- _Work item_:
Look through the material below. Return exactly the lines from the one with "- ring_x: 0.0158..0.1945" through the one with "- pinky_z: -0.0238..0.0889", both included.

#####

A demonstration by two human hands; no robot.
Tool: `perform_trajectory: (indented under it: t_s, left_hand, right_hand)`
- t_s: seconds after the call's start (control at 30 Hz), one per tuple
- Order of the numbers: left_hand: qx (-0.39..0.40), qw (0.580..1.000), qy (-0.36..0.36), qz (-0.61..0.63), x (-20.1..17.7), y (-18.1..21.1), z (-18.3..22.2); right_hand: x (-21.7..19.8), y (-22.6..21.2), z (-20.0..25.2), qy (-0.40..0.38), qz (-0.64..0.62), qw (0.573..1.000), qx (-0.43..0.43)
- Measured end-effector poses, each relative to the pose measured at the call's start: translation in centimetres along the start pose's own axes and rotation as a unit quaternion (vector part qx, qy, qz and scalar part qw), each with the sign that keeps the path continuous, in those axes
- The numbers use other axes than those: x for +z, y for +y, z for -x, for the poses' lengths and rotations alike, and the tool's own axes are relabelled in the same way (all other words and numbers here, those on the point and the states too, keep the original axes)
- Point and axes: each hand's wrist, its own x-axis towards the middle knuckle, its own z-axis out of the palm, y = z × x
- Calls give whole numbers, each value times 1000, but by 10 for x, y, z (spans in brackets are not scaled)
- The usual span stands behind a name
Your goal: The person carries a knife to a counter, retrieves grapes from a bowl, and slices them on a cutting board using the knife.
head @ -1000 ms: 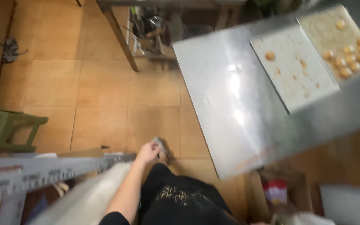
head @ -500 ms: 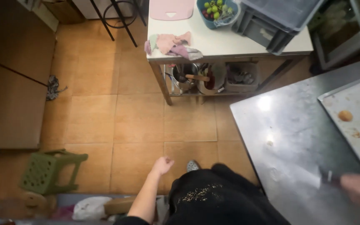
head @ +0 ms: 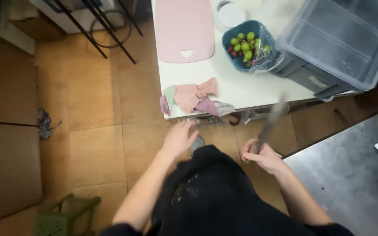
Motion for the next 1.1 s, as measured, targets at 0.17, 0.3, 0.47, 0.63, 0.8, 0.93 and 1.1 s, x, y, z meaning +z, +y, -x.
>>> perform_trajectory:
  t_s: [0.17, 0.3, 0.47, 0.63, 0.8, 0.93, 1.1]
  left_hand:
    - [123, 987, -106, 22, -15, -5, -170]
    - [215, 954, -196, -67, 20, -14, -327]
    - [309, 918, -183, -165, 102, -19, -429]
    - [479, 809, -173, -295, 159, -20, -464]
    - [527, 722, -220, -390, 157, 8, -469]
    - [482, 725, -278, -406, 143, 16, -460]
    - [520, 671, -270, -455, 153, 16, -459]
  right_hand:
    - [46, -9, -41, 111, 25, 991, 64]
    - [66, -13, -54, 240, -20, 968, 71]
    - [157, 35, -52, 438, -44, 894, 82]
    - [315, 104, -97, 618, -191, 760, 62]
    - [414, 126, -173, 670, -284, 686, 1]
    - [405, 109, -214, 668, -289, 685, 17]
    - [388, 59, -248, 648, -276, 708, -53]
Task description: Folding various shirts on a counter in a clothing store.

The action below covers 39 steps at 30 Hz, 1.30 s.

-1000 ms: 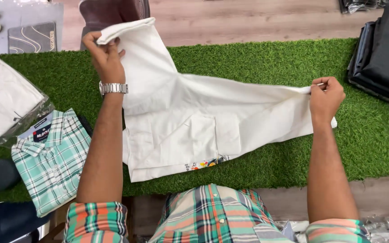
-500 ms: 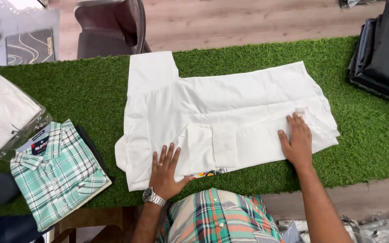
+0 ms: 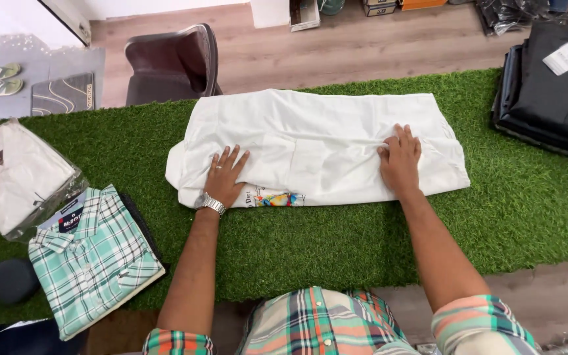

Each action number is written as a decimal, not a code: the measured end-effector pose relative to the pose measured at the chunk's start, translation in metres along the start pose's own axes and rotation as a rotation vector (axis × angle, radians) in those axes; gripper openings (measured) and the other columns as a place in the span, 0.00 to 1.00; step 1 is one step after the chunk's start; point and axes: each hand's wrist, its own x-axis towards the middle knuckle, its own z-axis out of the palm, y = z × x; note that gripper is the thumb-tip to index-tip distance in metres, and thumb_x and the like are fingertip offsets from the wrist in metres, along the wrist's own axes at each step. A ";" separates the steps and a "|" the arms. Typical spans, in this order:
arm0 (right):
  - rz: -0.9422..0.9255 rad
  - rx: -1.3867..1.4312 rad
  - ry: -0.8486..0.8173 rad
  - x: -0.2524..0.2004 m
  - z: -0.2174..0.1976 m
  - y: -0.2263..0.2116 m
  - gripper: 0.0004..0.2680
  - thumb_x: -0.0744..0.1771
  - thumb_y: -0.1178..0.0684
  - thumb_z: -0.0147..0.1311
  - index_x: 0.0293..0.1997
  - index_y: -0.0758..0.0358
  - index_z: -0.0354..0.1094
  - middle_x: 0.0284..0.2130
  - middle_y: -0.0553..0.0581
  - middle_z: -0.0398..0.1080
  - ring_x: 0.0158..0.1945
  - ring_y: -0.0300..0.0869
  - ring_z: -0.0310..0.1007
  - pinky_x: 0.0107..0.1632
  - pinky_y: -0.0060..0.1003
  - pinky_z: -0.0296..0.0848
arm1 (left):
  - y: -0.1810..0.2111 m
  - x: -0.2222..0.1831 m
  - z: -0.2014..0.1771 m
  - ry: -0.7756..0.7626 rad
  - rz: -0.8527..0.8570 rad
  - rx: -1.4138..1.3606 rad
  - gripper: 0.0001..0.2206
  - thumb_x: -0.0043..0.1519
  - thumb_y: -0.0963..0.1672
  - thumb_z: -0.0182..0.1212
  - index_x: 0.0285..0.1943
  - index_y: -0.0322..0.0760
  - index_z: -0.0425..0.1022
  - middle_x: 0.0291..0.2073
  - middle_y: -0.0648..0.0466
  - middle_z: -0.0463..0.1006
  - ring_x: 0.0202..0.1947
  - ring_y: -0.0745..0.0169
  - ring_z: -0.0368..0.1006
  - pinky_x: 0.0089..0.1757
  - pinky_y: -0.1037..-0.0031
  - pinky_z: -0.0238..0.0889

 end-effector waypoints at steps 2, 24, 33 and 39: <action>-0.045 0.014 0.000 0.000 -0.037 -0.013 0.08 0.70 0.51 0.53 0.50 0.63 0.67 0.61 0.64 0.65 0.75 0.55 0.51 0.74 0.58 0.39 | 0.005 -0.013 -0.003 0.148 0.001 -0.093 0.40 0.57 0.46 0.57 0.83 0.54 0.47 0.81 0.51 0.48 0.81 0.52 0.41 0.74 0.51 0.32; 0.914 0.240 -0.194 -0.159 -0.103 0.040 0.18 0.67 0.48 0.61 0.57 0.75 0.66 0.43 0.67 0.73 0.44 0.51 0.74 0.49 0.52 0.73 | 0.057 -0.347 0.052 0.295 -0.874 -1.803 0.25 0.57 0.42 0.64 0.61 0.18 0.72 0.44 0.34 0.83 0.39 0.48 0.80 0.43 0.63 0.72; 0.525 -0.069 0.077 -0.166 -0.121 0.034 0.22 0.67 0.55 0.59 0.68 0.76 0.57 0.58 0.77 0.66 0.59 0.60 0.67 0.57 0.57 0.66 | 0.105 -0.317 -0.002 -0.284 -1.188 -0.356 0.16 0.61 0.52 0.69 0.43 0.35 0.81 0.31 0.50 0.83 0.34 0.54 0.79 0.37 0.65 0.73; 0.132 0.199 -0.164 -0.161 -0.060 -0.092 0.23 0.67 0.48 0.55 0.69 0.66 0.56 0.71 0.69 0.55 0.74 0.58 0.53 0.73 0.51 0.50 | 0.110 -0.260 0.007 0.399 -0.564 -0.073 0.15 0.64 0.50 0.59 0.51 0.37 0.78 0.50 0.44 0.79 0.52 0.44 0.73 0.51 0.53 0.68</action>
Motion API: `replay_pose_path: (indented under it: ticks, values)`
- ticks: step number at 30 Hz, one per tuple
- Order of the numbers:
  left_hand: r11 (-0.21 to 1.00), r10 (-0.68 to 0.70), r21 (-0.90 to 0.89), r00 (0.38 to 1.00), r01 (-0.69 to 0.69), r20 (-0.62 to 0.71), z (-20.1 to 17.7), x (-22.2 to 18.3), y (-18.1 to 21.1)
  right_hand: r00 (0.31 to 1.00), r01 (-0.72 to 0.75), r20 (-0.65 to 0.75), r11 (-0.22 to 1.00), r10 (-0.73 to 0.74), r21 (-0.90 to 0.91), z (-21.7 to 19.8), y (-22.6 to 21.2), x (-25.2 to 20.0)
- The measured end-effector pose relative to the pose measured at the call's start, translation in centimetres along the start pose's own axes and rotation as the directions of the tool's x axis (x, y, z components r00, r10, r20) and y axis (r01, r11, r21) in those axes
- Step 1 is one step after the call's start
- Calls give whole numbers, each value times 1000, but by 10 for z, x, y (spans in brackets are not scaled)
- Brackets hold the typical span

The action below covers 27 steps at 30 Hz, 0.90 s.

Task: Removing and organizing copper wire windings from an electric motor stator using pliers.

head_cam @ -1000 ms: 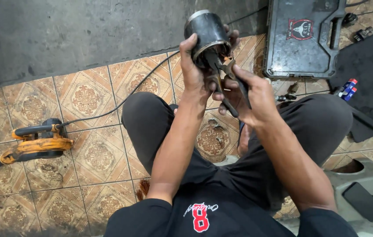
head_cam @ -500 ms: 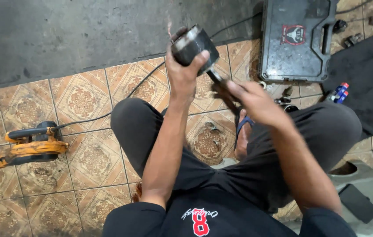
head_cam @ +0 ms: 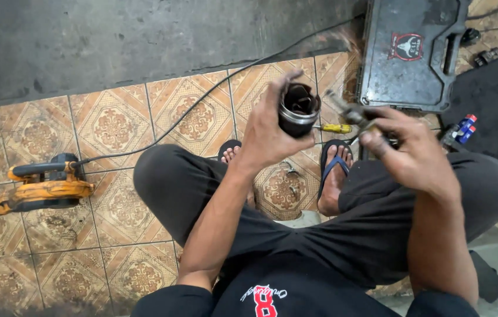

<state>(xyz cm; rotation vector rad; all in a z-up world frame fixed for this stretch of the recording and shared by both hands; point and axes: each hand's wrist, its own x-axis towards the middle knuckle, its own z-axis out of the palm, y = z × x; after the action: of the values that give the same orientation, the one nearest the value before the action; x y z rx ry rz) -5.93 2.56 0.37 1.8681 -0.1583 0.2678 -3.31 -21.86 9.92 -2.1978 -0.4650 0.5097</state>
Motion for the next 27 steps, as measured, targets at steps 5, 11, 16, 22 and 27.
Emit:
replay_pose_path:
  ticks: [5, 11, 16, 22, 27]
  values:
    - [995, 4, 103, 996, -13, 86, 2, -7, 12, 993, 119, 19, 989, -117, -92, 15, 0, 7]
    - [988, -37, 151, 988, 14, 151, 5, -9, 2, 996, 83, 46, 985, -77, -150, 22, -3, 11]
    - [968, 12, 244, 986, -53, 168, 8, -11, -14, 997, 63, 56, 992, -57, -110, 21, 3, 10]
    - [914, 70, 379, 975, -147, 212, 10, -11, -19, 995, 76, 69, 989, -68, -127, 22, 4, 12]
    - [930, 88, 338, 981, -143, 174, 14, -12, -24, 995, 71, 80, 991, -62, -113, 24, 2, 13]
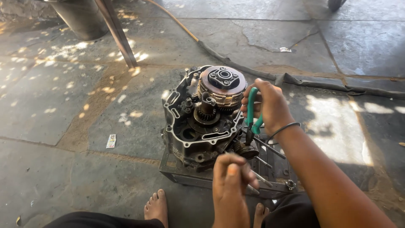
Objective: The recorder is seen disassembling and repairing a motorcycle engine, specifically working on the piston and internal gears using pliers and metal rods.
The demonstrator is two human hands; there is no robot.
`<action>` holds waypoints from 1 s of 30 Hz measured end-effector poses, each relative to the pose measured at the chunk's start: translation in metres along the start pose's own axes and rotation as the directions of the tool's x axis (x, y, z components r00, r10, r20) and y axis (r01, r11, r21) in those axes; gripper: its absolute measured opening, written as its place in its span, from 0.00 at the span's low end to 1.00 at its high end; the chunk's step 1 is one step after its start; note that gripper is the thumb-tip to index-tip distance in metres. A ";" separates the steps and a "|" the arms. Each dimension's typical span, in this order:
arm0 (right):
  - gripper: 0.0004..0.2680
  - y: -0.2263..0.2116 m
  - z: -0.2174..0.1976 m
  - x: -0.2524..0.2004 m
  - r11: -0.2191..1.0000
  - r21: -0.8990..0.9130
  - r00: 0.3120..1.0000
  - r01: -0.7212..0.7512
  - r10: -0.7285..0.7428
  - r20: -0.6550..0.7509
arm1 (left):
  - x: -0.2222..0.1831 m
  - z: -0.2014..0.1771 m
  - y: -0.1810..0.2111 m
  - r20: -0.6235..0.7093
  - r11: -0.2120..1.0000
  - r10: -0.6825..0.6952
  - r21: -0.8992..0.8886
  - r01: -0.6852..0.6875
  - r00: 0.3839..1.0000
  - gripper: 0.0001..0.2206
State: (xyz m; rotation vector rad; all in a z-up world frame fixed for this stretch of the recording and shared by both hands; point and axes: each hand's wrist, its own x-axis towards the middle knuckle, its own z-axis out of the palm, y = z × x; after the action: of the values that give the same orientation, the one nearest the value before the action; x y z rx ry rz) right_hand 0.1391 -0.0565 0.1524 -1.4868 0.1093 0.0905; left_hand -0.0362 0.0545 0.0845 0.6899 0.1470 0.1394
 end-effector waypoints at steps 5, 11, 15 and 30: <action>0.17 0.008 -0.005 0.000 0.998 -0.018 0.998 0.061 -0.061 -0.002 | 0.062 0.040 0.045 0.393 0.880 0.174 0.349 -0.322 0.903 0.18; 0.14 -0.003 -0.006 -0.006 0.930 -0.270 0.968 0.251 -0.244 0.059 | 0.127 0.082 0.098 0.499 0.499 -0.299 0.808 -0.312 0.813 0.44; 0.14 -0.005 0.002 -0.011 0.999 -0.040 0.999 0.036 -0.037 -0.013 | 0.146 0.063 0.087 0.606 0.336 -0.347 0.793 -0.509 0.716 0.54; 0.19 -0.002 -0.011 -0.015 0.927 -0.249 0.957 0.279 -0.289 -0.005 | 0.127 0.063 0.019 0.452 0.536 -0.080 0.771 -0.344 0.888 0.39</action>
State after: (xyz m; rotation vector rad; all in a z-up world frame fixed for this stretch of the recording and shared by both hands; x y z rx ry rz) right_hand 0.1245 -0.0679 0.1555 -1.7387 -0.0892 -0.1680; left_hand 0.0986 0.0524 0.1331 1.7123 -0.3230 0.0478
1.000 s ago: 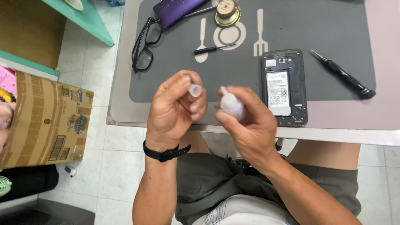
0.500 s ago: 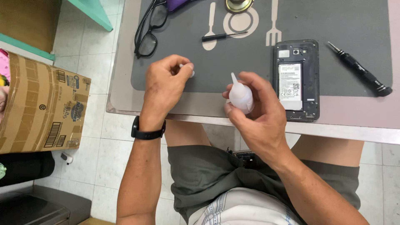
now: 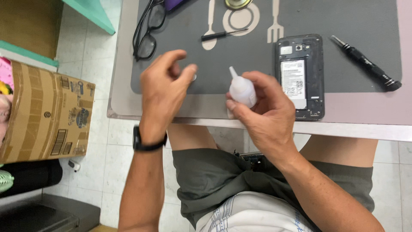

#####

- _Response to the exercise_:
  - ring_x: 0.0158..0.1945
  - ring_y: -0.0300..0.0869
  - ring_z: -0.0310..0.1007
  - pinky_x: 0.0107..0.1632
  - pinky_y: -0.0060..0.1003
  - pinky_z: -0.0296..0.0848
arm1 (left):
  - y: -0.1810..0.2111 m
  - x: -0.2222..0.1831 m
  - z: -0.2014..0.1771 m
  - ry: -0.7756..0.7626 rad
  - rz: -0.8527..0.8570 rad
  - rx: -1.4138..1.3606 rad
  - gripper: 0.0001..0.2206
  - thumb_x: -0.0043..0.1519
  - thumb_y: -0.0963..0.1672
  - thumb_z: -0.0182..0.1212
  - index_x: 0.0285..0.1943
  - index_y: -0.0322..0.0760
  - index_z: -0.0425..0.1022
  - middle_x: 0.0291..0.2073
  - middle_y: -0.0648..0.0466
  - middle_z: -0.0463..0.1006
  - ring_x: 0.0202..0.1947
  - ring_y: -0.0745..0.0169
  - ring_z: -0.0368..0.1006
  - pinky_x: 0.0089..0.1757
  - pinky_y: -0.1037..-0.0031
  - pinky_z: -0.0238..0.0889

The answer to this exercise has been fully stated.